The end result of a fully-grown Cannabis plant will be determined by what occurs during the entire life cycle of the plant. The period from the seedling stage until the flowering stage is a big difference-maker deciding how efficiently your crop will produce high-grade flowers. Below you'll find various techniques, how to apply them and when to apply them for the best end results.
By Stoney Tark
Why Train Plants?
It is a good idea to think about how a Cannabis plant that is left untrained will grow. Usual characteristics of a plant left to its own devices indoors or outdoors will be tall, lanky, producing small buds and a lot of schwag flower. The reason why plant-training is incorporated into a garden in the first place is to prevent plants from growing inefficiently and to grow with a set canopy shape in mind. Those growers who are hands-on with their plants can utilize multiple techniques, each with a different purpose.
Low-Stress Training
This style of training requires tying and bending to manipulate the structure of the canopy in the vegetative period. Using twine or a thick string, bending the crown shoot down below the remaining internodes and applying a set pressure without snapping the upper stem is one form of low-stress training. Using string to always lower the crown shoot is an excellent way to promote a bushy canopy that is growing with equal symmetry. Other types of low-stress training involve topping plants, or simply removing the top shoot to allow auxiliary shoots to grow as two main crown shoots.
High-Stress Training
Requiring more of a heavy-handed nature, super-cropping is a technique classified as high stress. Super-cropping means to purposely create a break within the branch of the plants. This can be applied to several branches and can also be used for canopy control. By applying pressure in a certain way, the inner cell walls of the plant will be crushed and forced to repair.

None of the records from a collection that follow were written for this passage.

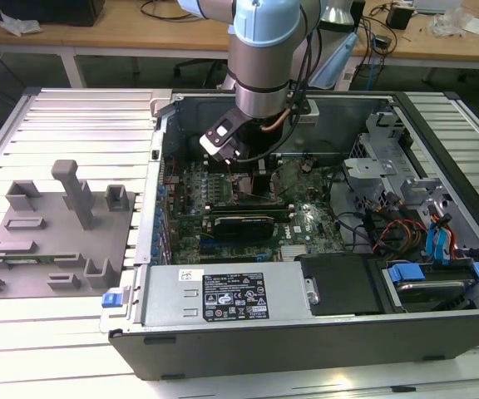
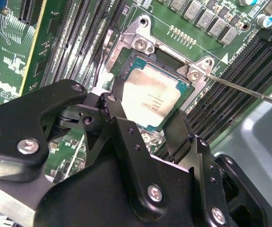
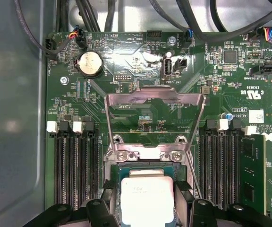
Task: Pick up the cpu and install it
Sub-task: 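Place the cpu into insertion slot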
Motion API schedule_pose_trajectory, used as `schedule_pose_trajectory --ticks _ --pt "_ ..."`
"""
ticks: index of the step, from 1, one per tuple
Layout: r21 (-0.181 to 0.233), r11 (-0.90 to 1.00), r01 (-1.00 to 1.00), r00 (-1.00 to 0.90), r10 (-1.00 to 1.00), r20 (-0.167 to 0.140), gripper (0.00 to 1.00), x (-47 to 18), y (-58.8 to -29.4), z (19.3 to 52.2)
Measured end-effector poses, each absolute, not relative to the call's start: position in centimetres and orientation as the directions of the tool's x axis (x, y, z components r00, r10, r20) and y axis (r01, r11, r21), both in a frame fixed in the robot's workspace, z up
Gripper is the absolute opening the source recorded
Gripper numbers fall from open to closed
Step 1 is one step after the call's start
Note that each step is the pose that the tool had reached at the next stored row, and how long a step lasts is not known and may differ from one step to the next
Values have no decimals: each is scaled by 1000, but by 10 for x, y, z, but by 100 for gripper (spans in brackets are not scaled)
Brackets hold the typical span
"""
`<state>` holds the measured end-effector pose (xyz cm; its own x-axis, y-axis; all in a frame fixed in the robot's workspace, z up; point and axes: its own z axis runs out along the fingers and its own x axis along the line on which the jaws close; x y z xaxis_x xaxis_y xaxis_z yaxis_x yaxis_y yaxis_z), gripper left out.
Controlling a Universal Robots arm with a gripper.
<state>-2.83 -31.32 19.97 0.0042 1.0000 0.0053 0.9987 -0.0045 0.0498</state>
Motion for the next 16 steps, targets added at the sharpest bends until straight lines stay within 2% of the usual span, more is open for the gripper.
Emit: schedule_pose_trajectory --ticks 7,9,10,16 --pt "50 -5 999 4 1000 6 61 -28 -313 200" --pt "50 -5 999 4 1000 5 59 -28 -313 200" --pt "50 -5 999 4 1000 5 54 -28 -313 200" --pt "50 -4 999 4 1000 3 54 -28 -313 201"
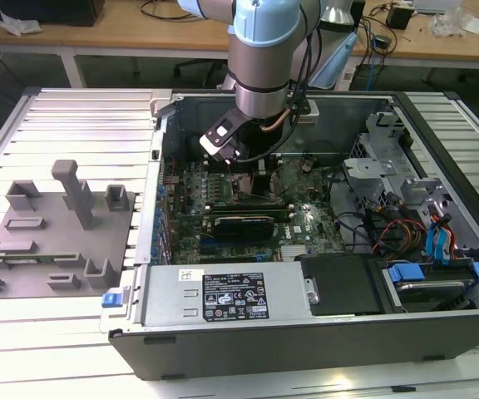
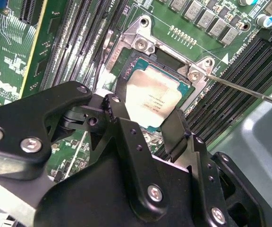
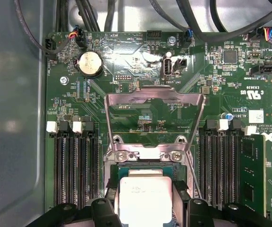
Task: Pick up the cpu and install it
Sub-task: 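Place the cpu into insertion slot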
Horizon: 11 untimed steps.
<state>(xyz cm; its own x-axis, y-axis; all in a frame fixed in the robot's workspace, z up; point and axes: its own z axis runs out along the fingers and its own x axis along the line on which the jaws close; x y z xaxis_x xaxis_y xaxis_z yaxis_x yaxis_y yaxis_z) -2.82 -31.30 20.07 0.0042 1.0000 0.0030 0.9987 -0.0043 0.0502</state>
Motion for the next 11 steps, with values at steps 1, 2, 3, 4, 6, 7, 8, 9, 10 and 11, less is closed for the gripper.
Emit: schedule_pose_trajectory --ticks 1,2,3,4,6,7,8,9,10,11 --pt "50 -4 999 4 1000 2 54 -28 -313 202" --pt "50 -4 999 4 1000 1 54 -28 -313 203" --pt "50 -4 999 4 1000 0 54 -28 -313 204" --pt "50 -4 999 4 1000 -1 54 -28 -313 204" --pt "50 -4 999 4 1000 -3 54 -28 -314 204" --pt "50 -4 999 4 1000 -3 54 -28 -314 204" --pt "50 -4 999 4 1000 -3 54 -28 -315 204" --pt "50 -4 999 4 1000 -3 54 -28 -316 204" --pt "50 -4 999 4 1000 -2 54 -28 -317 204" --pt "50 -4 999 4 1000 -3 54 -28 -318 204"
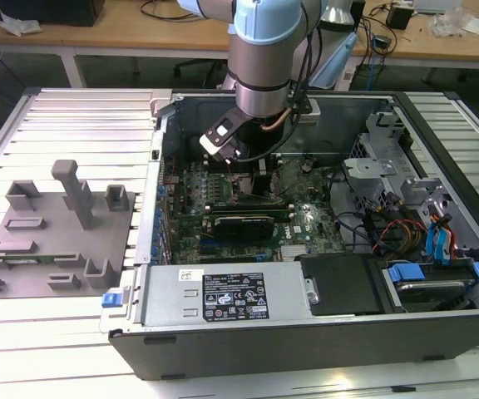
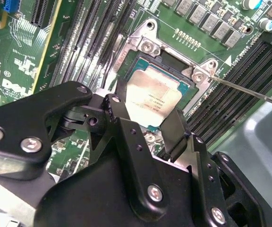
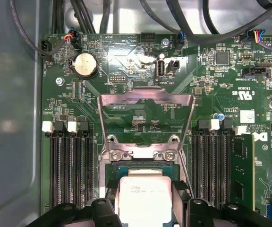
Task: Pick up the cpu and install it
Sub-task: 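Place the cpu into insertion slot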
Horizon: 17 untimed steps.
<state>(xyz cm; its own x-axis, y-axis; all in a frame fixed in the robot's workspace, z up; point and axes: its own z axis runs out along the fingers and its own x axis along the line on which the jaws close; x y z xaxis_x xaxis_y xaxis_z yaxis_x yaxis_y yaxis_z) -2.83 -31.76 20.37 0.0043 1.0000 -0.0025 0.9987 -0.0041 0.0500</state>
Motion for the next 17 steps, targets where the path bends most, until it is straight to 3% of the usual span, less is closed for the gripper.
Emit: schedule_pose_trajectory --ticks 17 --pt "50 -4 999 4 1000 1 54 -28 -318 200"
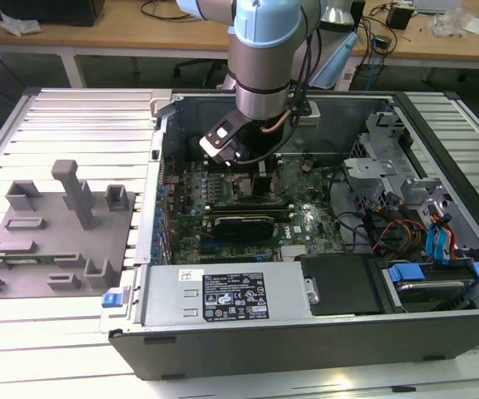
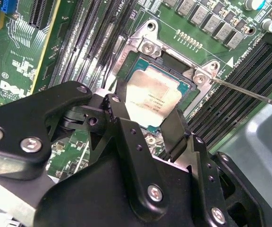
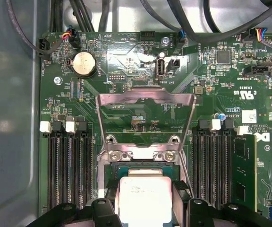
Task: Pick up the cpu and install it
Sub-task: 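Place the cpu into insertion slot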
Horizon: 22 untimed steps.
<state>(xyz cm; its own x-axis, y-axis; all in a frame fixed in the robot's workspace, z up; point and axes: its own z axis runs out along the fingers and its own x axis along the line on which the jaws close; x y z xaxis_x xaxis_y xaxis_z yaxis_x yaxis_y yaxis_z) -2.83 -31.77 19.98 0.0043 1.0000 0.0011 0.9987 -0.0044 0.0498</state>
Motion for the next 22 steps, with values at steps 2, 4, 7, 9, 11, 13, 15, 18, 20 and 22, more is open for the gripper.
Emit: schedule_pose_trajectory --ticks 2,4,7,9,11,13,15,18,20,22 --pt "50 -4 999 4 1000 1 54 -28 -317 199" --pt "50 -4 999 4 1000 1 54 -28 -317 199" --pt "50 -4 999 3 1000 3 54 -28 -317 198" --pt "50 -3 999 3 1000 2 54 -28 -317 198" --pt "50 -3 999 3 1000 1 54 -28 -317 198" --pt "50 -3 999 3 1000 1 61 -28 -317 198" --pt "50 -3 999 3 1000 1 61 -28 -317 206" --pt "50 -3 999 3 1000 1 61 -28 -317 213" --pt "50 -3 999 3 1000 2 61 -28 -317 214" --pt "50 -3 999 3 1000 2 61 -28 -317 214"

Growers will often bend the tops of their plants down in accordance with a 90-degree angle. The plant responds to this break in the same way our bones respond. A calcium deposit is formed around the break causing this part of the structure to become stronger than before. As the plant produces auxins and hormones to repair the damage, the vitality and vigor of the Cannabis plants will increase.
Step By Step Guide
This guide is based on a 6-week vegging period. By following this guide, your canopy before the flowering period will grow as efficiently as possible, with no popcorn and lower schwag buds.
Week 1:
Allow your seedling to grow until the first top shoot is established. Your plant should be 10-15 cm high and now you can carefully remove the top shoot. I personally would advise using a clean pair of nail clippers and getting as close to the base of the shoot as possible. Cut away until you reveal a light green, plant flesh. When I perform this method, I always end up with a perfectly clean cut, with symmetrically-growing top shoots shortly afterward. The only leaves that are left on after topping are the cotyledon leaves, so now you will wait for a week for the new shoots to grow in place of the one that was just removed.
Week 2:
During this time, you will notice new freshly growing shoots that over the next week will be growing back at the normal rate with new growth emerging from the top. The cotyledon leaves will be quite large now and the new growing tips will be producing the third internode. You will need to wait until the newest tips are big enough to perform another topping with a pair of nail clippers.
Week 3:
The plant will now resemble a Y shape from the main stem with two growing tips, so now you will want to create another V shape as you now remove the two new tips, causing the plant to have a total of four crown shoots.
Week 4:
Looking down from above, you will see as in week 2 that the previously topped growth is growing back and will now grow as four. The frame of the plant from the base resembles a Y shape with another two V shapes above. Allow the top growth to fill out so there are four evenly growing crown shoots.
Week 5:
Now your plant has multiple tops and a distinctive symmetrical frame, you can now begin to clear away the cotyledon leaves, as well as any other leaves that are now below the four crown shoots. When this is correct, the stems will be totally bare and the only growth left will be the top nodes of the crown canopy.
Week 6:
As the plants grow more mature and with a hardwood characteristic, this is where you will want to apply the super cropping technique. The best place to do this is below the canopy growth. Snap and twist each of the four branches and cause a break in the branch. The damage can be very little but, when performed correctly, a wooden knuckle will appear over the damaged area, the same way our knuckle holds our fingers together. Allow the plants to recover from any super-cropping before inducing flowering.
When Not To Train
You should never perform plant-training once you have entered the flowering stage. Topping plants, super cropping and tying down can be counterproductive if done too late on. If the plants experience too much stress, as they are transitioning to flowering, it could lead to stunted growth or, at worse, hermaphrodite plants. The time you keep your plants in the growing phase will determine how excessive you can be in your own garden with the techniques listed above.